▸ TASK DIRECTIONS
All lines in the records below from the line with "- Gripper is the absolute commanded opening" through the line with "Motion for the" are to be given again exactly, both ends included; the pictures are to be left out.

[[ DATA SHOWN open ]]

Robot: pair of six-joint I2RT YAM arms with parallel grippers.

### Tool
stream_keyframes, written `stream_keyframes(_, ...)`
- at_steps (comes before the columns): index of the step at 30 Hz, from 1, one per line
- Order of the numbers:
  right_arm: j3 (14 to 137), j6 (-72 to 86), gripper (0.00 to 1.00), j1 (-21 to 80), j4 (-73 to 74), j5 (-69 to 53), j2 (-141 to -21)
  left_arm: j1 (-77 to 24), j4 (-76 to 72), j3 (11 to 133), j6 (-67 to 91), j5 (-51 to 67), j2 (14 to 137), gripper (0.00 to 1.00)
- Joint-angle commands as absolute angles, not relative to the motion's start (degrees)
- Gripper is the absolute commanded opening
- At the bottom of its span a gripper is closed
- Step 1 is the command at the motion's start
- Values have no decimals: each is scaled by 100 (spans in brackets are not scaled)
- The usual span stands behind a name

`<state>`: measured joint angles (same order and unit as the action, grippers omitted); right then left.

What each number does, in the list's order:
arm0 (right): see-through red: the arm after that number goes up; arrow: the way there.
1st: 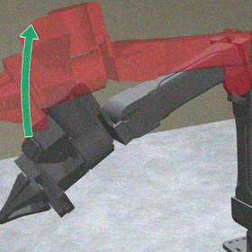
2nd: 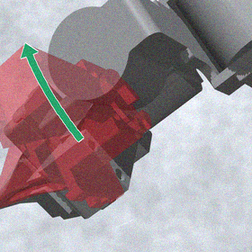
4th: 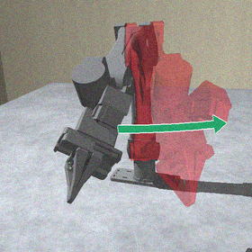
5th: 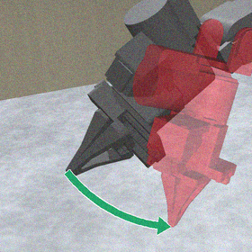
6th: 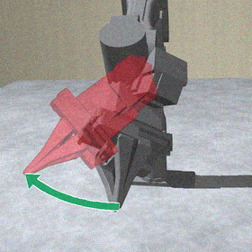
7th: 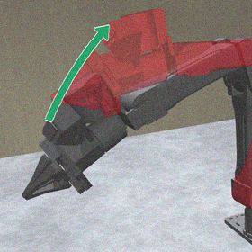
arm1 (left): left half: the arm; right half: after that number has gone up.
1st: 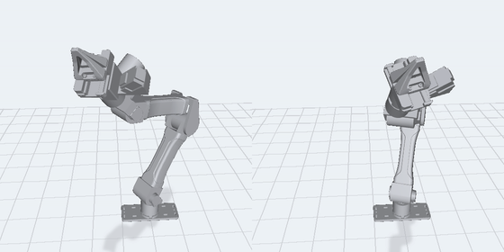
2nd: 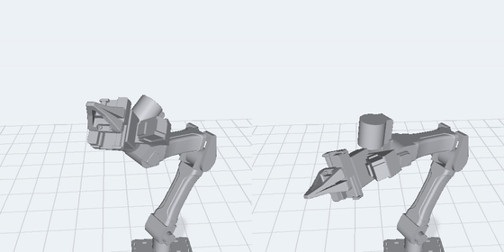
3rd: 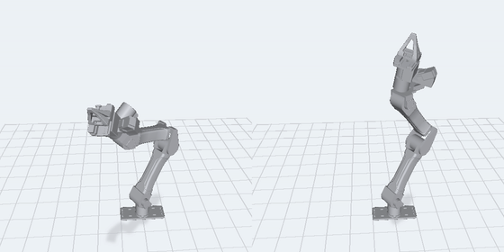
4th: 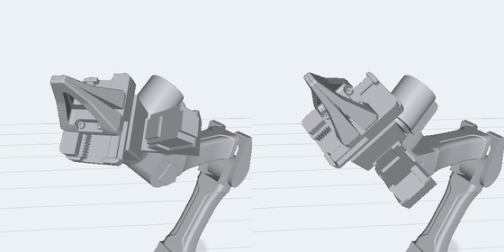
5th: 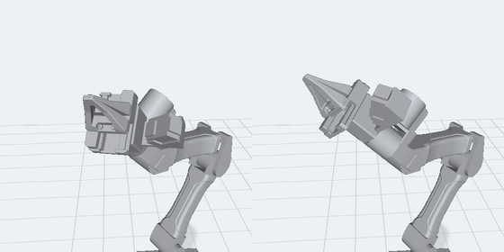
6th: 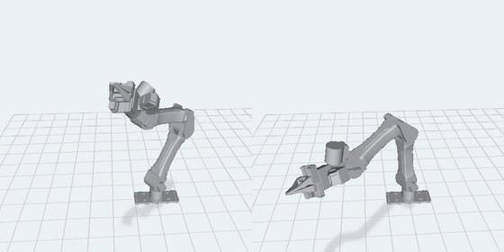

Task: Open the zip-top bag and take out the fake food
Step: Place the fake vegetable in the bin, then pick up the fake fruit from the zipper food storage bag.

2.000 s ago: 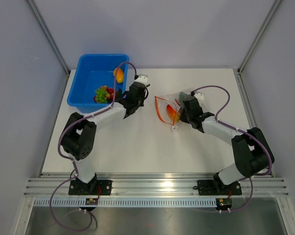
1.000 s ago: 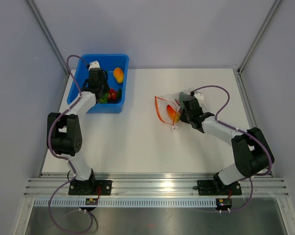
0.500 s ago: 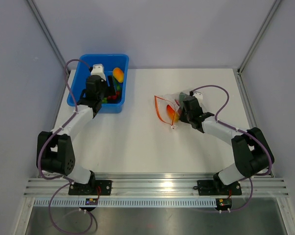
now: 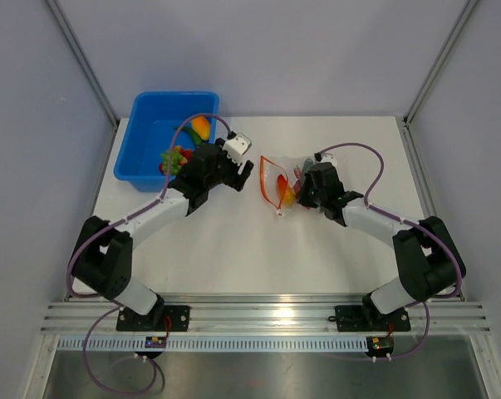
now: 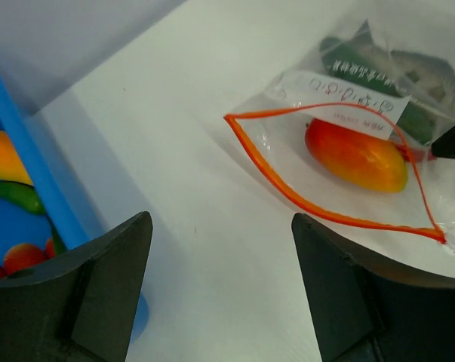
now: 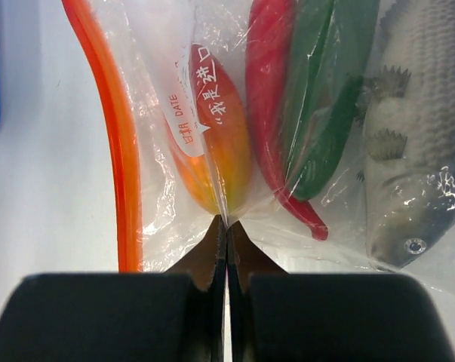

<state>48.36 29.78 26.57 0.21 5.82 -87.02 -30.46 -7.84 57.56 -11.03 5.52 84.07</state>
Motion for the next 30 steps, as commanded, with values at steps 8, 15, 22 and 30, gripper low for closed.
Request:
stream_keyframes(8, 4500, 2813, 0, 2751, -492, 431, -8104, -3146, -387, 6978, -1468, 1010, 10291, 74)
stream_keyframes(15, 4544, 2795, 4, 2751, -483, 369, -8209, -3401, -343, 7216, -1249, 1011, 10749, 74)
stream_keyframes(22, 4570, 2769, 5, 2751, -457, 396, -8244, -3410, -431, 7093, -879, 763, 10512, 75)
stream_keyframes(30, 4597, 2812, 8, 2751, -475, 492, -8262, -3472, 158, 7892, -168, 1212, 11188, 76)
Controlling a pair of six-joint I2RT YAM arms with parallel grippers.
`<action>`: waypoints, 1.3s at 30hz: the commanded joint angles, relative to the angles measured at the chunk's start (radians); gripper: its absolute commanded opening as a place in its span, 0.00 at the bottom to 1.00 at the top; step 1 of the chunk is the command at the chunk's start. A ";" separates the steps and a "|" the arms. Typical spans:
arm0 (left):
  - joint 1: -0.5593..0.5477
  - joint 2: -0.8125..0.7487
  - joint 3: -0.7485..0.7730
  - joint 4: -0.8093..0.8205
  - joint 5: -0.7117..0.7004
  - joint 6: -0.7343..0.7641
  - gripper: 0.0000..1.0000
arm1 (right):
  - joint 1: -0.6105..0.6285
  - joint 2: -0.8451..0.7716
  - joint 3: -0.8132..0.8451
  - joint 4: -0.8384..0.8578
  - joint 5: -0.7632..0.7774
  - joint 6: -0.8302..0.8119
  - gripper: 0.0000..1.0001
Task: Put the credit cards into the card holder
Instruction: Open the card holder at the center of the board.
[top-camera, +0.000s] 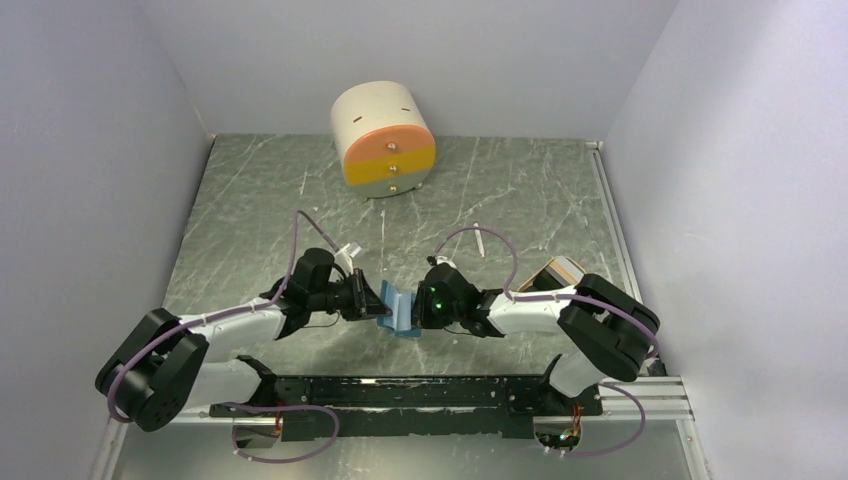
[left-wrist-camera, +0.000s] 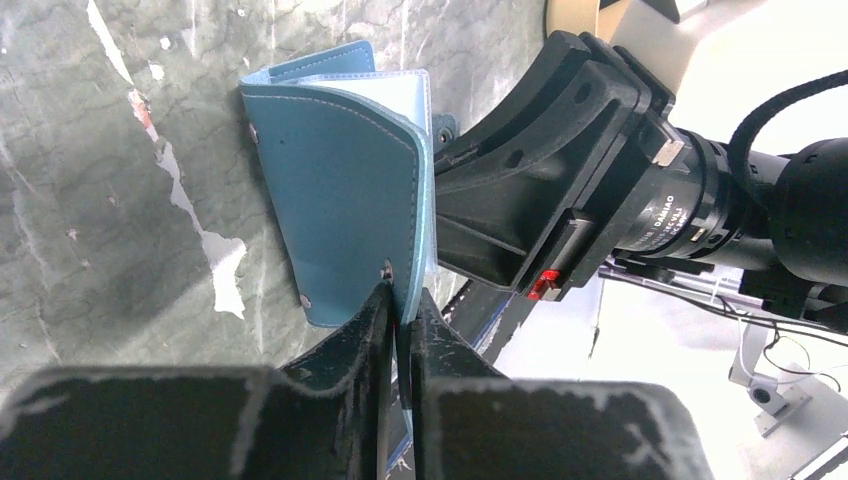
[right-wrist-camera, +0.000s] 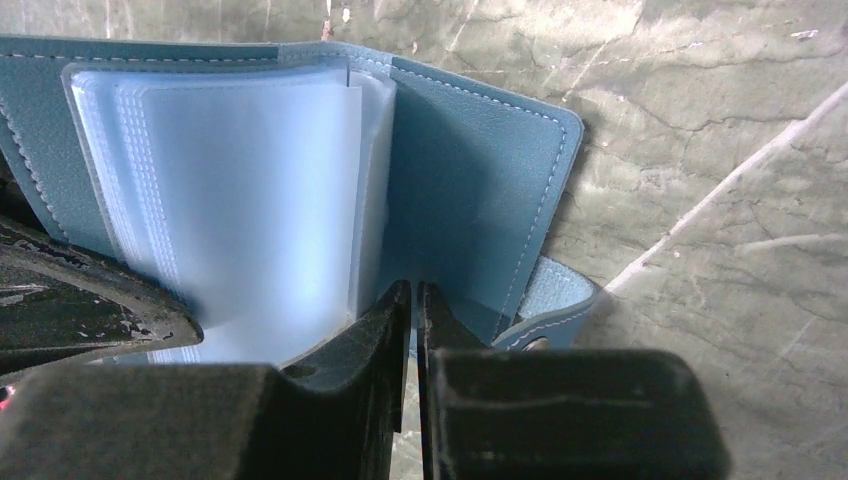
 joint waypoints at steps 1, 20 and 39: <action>0.001 -0.035 -0.028 0.096 0.052 -0.011 0.09 | 0.001 0.025 -0.027 -0.055 0.026 -0.016 0.12; 0.001 0.002 0.052 -0.148 -0.100 0.047 0.09 | 0.000 -0.328 0.100 -0.302 0.082 -0.010 0.29; 0.003 0.012 0.057 -0.172 -0.105 0.058 0.14 | 0.018 -0.022 0.191 -0.271 0.096 -0.042 0.23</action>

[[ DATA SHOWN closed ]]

▸ EXERCISE RESPONSE
- Gripper is the absolute commanded opening
- At the bottom of its span a gripper is closed
- Step 1 is the command at the motion's start
- Values have no decimals: each is scaled by 100 (spans in brackets are not scaled)
- The usual span stands behind a name

`<state>`: measured joint angles (same order and unit as the action, grippers omitted); right then left.

What each number does, in the list's order:
arm0 (right): see-through red: the arm after that number goes up; arrow: the way there.
1st: 
2nd: 
4th: 
5th: 
6th: 
7th: 
arm1 (left): left half: the arm; right half: after that number has gone up.
1st: 
2nd: 
3rd: 
4th: 
5th: 
6th: 

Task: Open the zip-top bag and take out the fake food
Step: Place the fake vegetable in the bin, then pick up the fake fruit from the zipper food storage bag.

2.000 s ago: 
1.000 s ago: 
0.500 s ago: 
now: 
now: 
now: 

<state>48.36 29.78 26.57 0.21 5.82 -87.02 -30.46 -7.84 57.56 -11.03 5.52 84.07</state>
Motion for the next 30 steps, as commanded, with values at steps 8, 15, 22 and 30, gripper low for closed.

No more is needed to finish this exercise.